When I taught my first physical comedy workshop more than three decades ago, I called it "theatrical acrobatics," by which I meant adapting and disguising acrobatic vocabulary in order to make it work believably for a character in a comic situation. Everything had to have cause and effect and look natural, not gymnastic. You could learn a lot from silent film comedy, circus clowning, contact improv, Pilobolus, and stage combat, but precious little of it was written down.

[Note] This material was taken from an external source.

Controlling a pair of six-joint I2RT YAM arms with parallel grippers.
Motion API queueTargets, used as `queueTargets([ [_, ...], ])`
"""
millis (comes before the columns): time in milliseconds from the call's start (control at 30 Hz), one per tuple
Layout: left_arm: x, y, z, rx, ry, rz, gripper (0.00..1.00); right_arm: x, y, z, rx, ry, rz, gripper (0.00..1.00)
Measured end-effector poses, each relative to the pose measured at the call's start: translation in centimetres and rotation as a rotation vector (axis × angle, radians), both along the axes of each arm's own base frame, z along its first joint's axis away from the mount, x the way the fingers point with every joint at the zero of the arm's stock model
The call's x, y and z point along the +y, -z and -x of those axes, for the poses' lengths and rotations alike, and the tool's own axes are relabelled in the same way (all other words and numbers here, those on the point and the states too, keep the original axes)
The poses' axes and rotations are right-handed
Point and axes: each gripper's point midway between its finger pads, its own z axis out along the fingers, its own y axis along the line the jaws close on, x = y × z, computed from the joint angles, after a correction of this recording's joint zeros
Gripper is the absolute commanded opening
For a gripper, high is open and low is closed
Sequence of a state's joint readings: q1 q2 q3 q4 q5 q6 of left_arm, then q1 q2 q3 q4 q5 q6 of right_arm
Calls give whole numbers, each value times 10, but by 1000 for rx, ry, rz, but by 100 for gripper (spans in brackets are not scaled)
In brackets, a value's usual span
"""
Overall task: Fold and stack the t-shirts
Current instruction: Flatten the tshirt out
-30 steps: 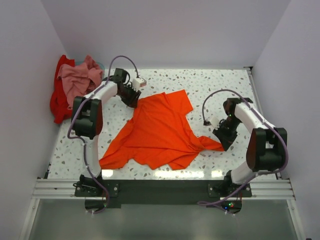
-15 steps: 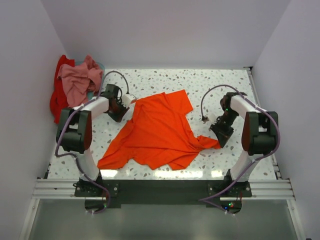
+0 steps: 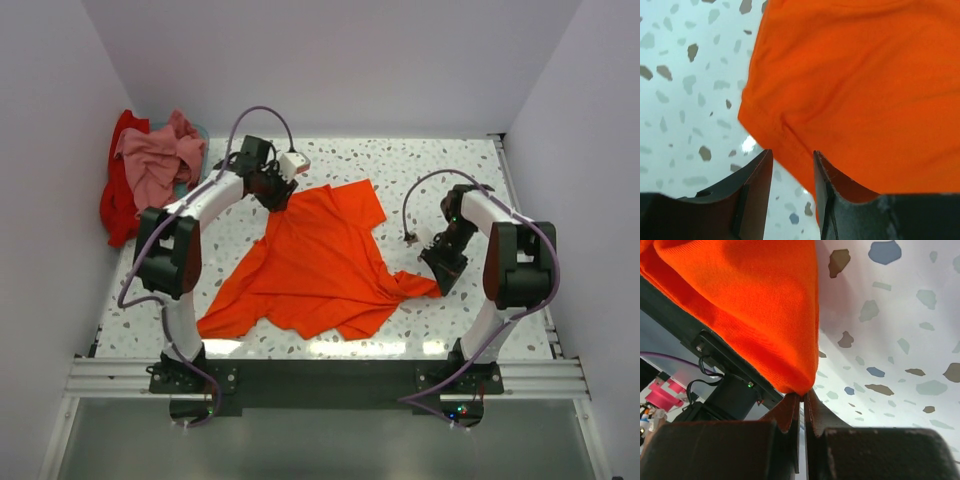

Then one day in a dusty second-hand bookstore on Manhattan's 4th Avenue, I stumbled across Tumbling Illustrated from 1932, which looked like another one of those not particularly useful old-timey gymnastic books with stick figures and scant explanations of complicated tricks. (My copy had been discarded by the Oakland Public Schools.) But this one was different, because its author, L.L. McClow, must have spent considerable time on or very near the vaudeville stage. In its pages were countless falls, partner moves, and tricks with furniture and props. There's even a "Clowns" chapter, whose subheadings are:
• Without Apparatus
• Chairs
• Tables
• Barrels
• Miscellaneous
• Combinations
Not all the material's great and the instructions are often sketchy or non-existent, but there's much food for thought. And a move that might not look like much can actually be a gem —in the right hands (or in this case legs). Admit it, if you read this one, you wouldn't be impressed:
But here's Lupino Lane doing it:
Another example: I never realized a forward roll with a chair was possible until I saw this:
Although I did learn to do the back roll with the chair, I couldn't do this forward one. Even at that age my hips were just too tight for the follow-through. (No front straddle rolls for me!) But a forward roll taking the chair with you is actually not so hard, and in a typical physical comedy class I teach, about 25% of the students are limber enough to do it.
Before I saw my first table act, the Gaspards, I read about the peanut roll on and off the table in McClow:
And though I learned the handspring into the chair, I never tried this one (not yet, that is!).
Well, you get the point. I've scanned three of the prime chapters for you —Groups, Clowns, and Novelties. Don't try this stuff at home! (Unless of course you want to.)
Chapter 8 — Groups
Chapter 9 — Clowns
Chapter 10 — Novelties
WARNING: There is a 2012 reprint of this book available on Amazon, but it's only 88 pages, not 212. Only buy the 1931/1932 edition!
1 comment:
I love the Lupino Lane example, because it's true: so much of this stuff appears lame on the page but can be magic on the stage -- that certainly is the case with card tricks too, for example.
I didn't know this book until seeing this entry, though I've probably been handed many xeroxed pages over the years (well, years ago). My go-to acro bible has been the 1943 "Gymnastics and Tumbling" by the US Navy Institute (my copy is the Arco 1973 Third Edition). Not stick figures but lots of photographs, with some mighty silly expressions on these Navy faces!